Amnesty International a mené des entretiens avec 14 médecins, leurs proches, des avocats et des syndicalistes, et examiné des éléments de preuve, notamment une correspondance écrite et des messages vocaux d’agents de l’État.

« Les professionnels de santé sont confrontés à un choix impossible : risquer leur vie ou encourir la prison s’ils osent exprimer ouvertement leurs opinions »

« Au lieu de protéger les professionnels de santé qui se trouvent en première ligne en remédiant à leurs préoccupations légitimes concernant leur sécurité et leurs moyens d’existence, les autorités égyptiennes gèrent la crise de la pandémie de COVID-19 en recourant comme à leur habitude à des méthodes répressives. Les professionnels de santé sont confrontés à un choix impossible : risquer leur vie ou encourir la prison s’ils osent exprimer ouvertement leurs opinions, a déclaré Philip Luther, directeur de la recherche et du travail de plaidoyer pour l’Afrique du Nord et le Moyen-Orient à Amnesty International.

« En Égypte, des professionnels de santé ont été arrêtés, inculpés et poursuivis en justice uniquement parce qu’ils ont osé exprimer des préoccupations au sujet de leur sécurité et, dans certains cas, ils ont été privés d’accès à des soins de santé adéquats. Des représentants du gouvernement ont souvent loué les professionnels de santé, les appelant l’« armée blanche » de l’Égypte, en raison de leur courageux combat mené en première ligne [1] pour protéger la santé de la population, mais apparemment on attendait aussi d’eux qu’ils mènent ce combat tout en gardant le silence. »

Selon le syndicat des médecins égyptien, au moins 68 professionnels de santé travaillant en première ligne sont morts et plus de 400 autres ont été testés positifs depuis le début de l’épidémie en Égypte, mi-février. Ce chiffre ne comprend pas les médecins qui sont morts des suites de maladies correspondant à des symptômes du COVID-19, comme la pneumonie, mais qui n’ont pas eu de test PCR. Il ne tient pas compte non plus des décès d’infirmières et infirmiers, de dentistes, de pharmacien·ne·s, de technicien·ne·s, de personnes effectuant des livraisons, d’agent·e·s de propreté et d’autres travailleurs et travailleuses indispensables qui se trouvent également en première ligne et qui ont mis en jeu leur santé et leur bien-être pour que les malades aient accès à des soins de santé et à d’autres services essentiels.

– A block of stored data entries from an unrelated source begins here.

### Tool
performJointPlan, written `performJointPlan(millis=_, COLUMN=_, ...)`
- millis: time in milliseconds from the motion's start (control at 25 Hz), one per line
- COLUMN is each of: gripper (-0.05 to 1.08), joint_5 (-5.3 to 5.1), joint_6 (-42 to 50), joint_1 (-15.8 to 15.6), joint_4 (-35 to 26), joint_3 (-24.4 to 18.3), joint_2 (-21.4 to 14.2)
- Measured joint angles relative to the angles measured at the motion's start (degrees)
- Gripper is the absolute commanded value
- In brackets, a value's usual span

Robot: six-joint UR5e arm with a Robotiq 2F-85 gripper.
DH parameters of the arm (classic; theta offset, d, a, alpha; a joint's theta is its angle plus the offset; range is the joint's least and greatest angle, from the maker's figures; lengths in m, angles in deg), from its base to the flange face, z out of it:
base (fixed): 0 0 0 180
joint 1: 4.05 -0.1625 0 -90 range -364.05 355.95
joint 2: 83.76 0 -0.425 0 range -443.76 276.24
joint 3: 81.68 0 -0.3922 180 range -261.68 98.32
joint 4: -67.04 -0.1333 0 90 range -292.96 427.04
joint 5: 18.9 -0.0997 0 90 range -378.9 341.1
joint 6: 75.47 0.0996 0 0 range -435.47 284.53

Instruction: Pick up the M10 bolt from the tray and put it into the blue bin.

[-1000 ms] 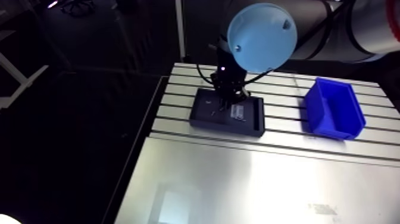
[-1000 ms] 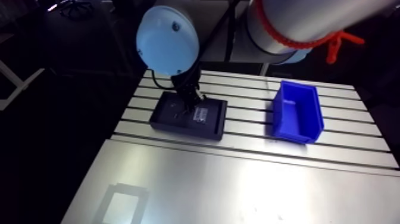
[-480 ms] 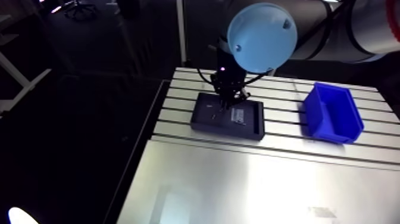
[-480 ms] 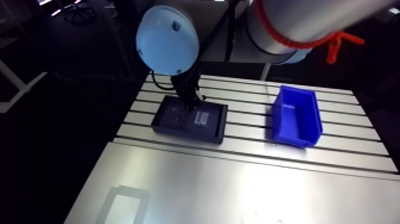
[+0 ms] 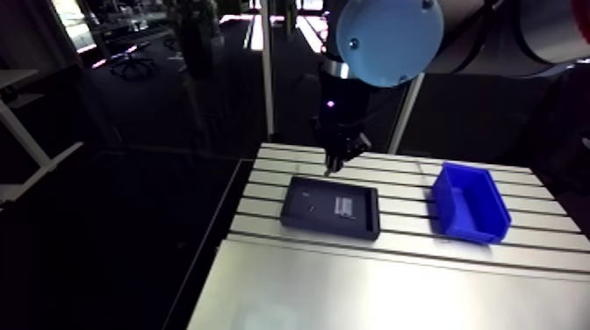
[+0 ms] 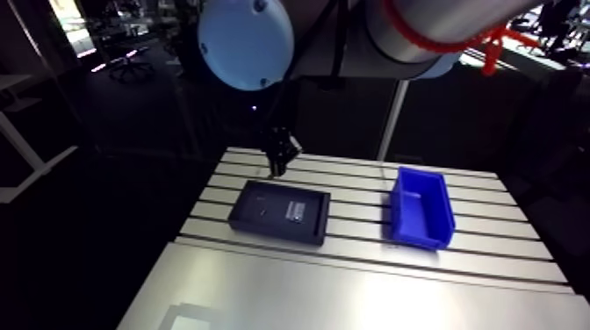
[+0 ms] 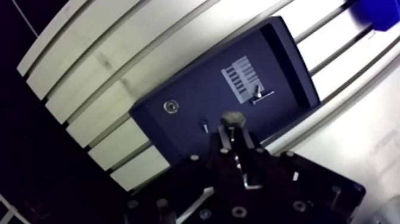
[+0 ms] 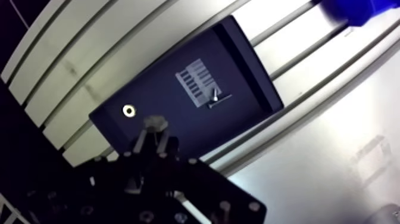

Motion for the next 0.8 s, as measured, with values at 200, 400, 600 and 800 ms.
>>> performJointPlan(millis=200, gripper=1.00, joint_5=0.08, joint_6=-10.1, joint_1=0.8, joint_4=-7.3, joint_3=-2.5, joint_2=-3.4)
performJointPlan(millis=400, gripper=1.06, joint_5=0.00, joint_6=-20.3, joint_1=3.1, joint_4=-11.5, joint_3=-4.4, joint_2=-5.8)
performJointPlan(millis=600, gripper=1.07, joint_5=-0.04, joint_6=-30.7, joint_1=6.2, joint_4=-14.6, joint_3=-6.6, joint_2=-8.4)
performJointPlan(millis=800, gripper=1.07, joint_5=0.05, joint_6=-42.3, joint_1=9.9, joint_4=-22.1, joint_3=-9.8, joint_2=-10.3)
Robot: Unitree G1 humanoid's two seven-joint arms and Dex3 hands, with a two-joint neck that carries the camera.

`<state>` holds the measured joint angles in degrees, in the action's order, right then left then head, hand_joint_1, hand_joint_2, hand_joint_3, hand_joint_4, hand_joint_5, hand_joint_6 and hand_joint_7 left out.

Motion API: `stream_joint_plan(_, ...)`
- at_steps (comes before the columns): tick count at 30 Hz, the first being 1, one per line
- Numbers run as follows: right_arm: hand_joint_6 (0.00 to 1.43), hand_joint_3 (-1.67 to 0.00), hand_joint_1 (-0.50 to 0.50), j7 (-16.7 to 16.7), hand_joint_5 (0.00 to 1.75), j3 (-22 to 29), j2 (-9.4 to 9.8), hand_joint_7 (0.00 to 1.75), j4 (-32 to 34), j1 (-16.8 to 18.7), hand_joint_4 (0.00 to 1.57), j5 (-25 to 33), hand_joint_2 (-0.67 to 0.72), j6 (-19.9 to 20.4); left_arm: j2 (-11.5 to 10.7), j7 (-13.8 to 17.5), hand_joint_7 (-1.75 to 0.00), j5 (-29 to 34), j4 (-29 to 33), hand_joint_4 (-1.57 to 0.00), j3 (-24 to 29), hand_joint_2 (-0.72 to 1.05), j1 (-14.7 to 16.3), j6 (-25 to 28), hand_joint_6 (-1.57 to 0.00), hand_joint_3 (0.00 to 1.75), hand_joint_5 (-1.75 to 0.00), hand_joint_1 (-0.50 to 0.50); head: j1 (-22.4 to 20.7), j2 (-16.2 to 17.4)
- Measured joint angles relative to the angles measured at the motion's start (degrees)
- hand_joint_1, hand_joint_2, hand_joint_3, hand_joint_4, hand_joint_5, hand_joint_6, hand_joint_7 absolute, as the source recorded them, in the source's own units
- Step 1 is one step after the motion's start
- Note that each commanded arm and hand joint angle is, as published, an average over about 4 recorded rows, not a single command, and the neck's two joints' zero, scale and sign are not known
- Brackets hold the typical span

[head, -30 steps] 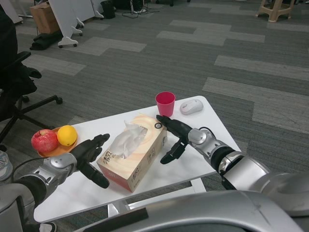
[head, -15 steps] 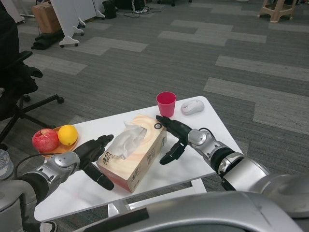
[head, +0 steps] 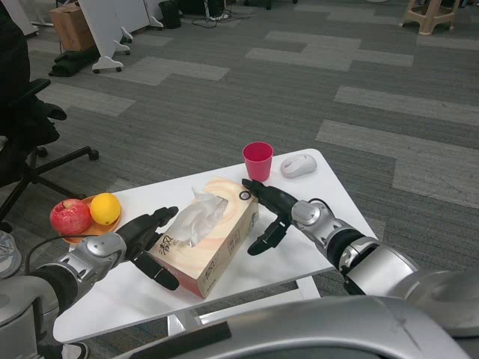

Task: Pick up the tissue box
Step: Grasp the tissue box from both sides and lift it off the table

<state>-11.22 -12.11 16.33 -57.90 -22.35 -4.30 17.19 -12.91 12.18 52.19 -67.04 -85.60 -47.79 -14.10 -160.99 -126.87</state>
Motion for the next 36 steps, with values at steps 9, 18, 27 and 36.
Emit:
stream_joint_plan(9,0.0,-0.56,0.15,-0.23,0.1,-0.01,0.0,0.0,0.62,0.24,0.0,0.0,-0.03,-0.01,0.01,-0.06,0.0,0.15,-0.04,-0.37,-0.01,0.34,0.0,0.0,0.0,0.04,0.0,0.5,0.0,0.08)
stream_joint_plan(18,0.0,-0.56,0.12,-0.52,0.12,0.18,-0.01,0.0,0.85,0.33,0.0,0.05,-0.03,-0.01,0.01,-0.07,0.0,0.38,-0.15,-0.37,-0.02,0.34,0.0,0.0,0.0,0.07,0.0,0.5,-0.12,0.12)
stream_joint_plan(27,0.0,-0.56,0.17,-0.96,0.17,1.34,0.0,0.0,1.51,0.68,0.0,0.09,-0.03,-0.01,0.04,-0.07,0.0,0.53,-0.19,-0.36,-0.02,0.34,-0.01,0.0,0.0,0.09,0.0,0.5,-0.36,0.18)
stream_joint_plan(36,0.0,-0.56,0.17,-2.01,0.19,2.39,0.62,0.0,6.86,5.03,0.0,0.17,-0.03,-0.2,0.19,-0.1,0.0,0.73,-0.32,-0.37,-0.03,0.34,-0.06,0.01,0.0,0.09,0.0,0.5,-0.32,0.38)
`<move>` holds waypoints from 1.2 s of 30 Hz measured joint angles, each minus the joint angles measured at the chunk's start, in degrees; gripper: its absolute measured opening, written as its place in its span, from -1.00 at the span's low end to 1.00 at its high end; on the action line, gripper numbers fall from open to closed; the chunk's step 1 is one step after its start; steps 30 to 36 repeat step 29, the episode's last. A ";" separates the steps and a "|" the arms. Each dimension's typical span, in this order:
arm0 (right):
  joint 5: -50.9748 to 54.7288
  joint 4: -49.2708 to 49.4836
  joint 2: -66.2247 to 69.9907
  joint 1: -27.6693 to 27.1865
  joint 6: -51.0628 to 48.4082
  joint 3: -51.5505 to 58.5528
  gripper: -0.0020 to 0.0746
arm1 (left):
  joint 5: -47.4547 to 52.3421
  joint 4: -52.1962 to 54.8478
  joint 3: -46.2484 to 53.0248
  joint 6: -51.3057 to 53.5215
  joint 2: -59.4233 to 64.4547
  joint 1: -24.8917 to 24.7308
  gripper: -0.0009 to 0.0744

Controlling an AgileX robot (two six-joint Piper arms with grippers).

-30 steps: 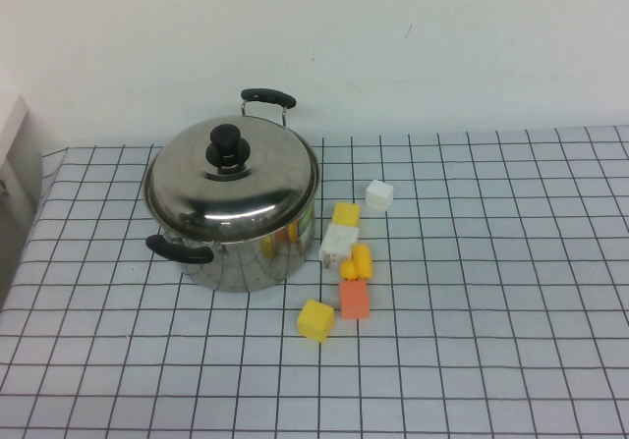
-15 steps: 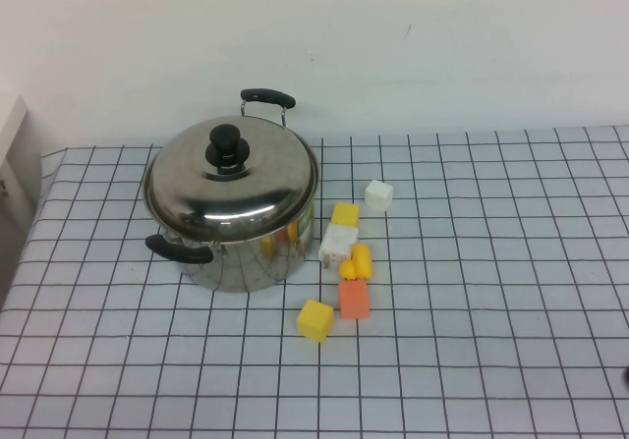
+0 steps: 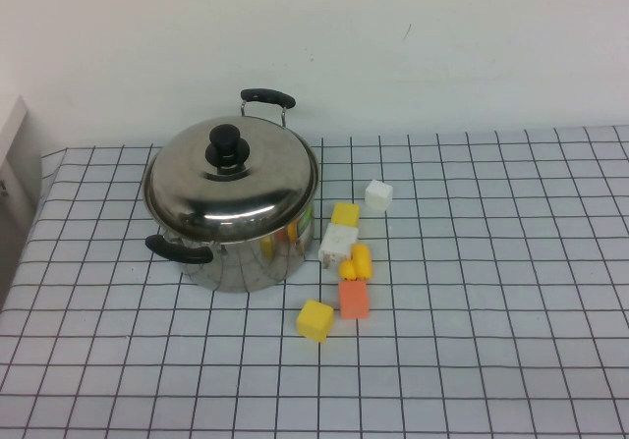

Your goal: Cover the pot

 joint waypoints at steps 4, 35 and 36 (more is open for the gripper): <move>2.82 -1.87 -1.10 -3.56 5.84 3.46 -0.95 | 0.00 0.00 0.00 0.00 0.00 0.00 -0.98; 6.23 -4.17 -1.10 -3.78 7.24 4.48 -0.95 | 0.00 0.00 0.00 0.00 0.00 0.00 -0.98; 6.23 -4.17 -1.10 -3.78 7.24 4.48 -0.95 | 0.00 0.00 0.00 0.00 0.00 0.00 -0.98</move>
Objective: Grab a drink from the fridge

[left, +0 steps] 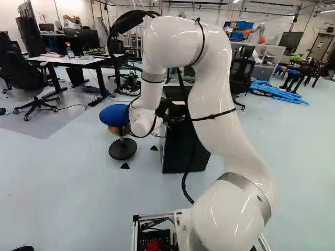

Protéger sa vie ou sa liberté ?

Amnesty International a rassemblé des informations sur les cas de huit professionnels de santé – six médecins et deux pharmaciens – qui ont été arrêtés de façon arbitraire entre mars et juin par la tristement célèbre Agence nationale de sécurité (ANS) à cause de billets publiés en ligne et sur les réseaux sociaux exprimant leurs préoccupations en matière de santé.

L’ANS a arrêté Alaa Shaaban Hamida, femme médecin de 26 ans, le 28 mars à l’hôpital où elle travaille à Alexandrie, parce qu’une infirmière a utilisé son téléphone pour signaler un cas de coronavirus en utilisant la ligne téléphonique spéciale mise en place par le ministère de la Santé. Selon les déclarations qu’Alaa Shaaban Hamida a faites lors de l’enquête menée par le parquet, le directeur de l’hôpital universitaire d’El Shatby à Alexandrie l’a dénoncée à l’ANS pour l’avoir contourné en contactant directement le ministère. Des agents de l’ANS l’ont ensuite arrêtée dans le bureau du directeur de l’hôpital. Alaa Shaaban Hamida, qui est enceinte, est actuellement en détention provisoire pour « appartenance à une organisation terroriste », « diffusion de fausses nouvelles » et « utilisation abusive des réseaux sociaux ».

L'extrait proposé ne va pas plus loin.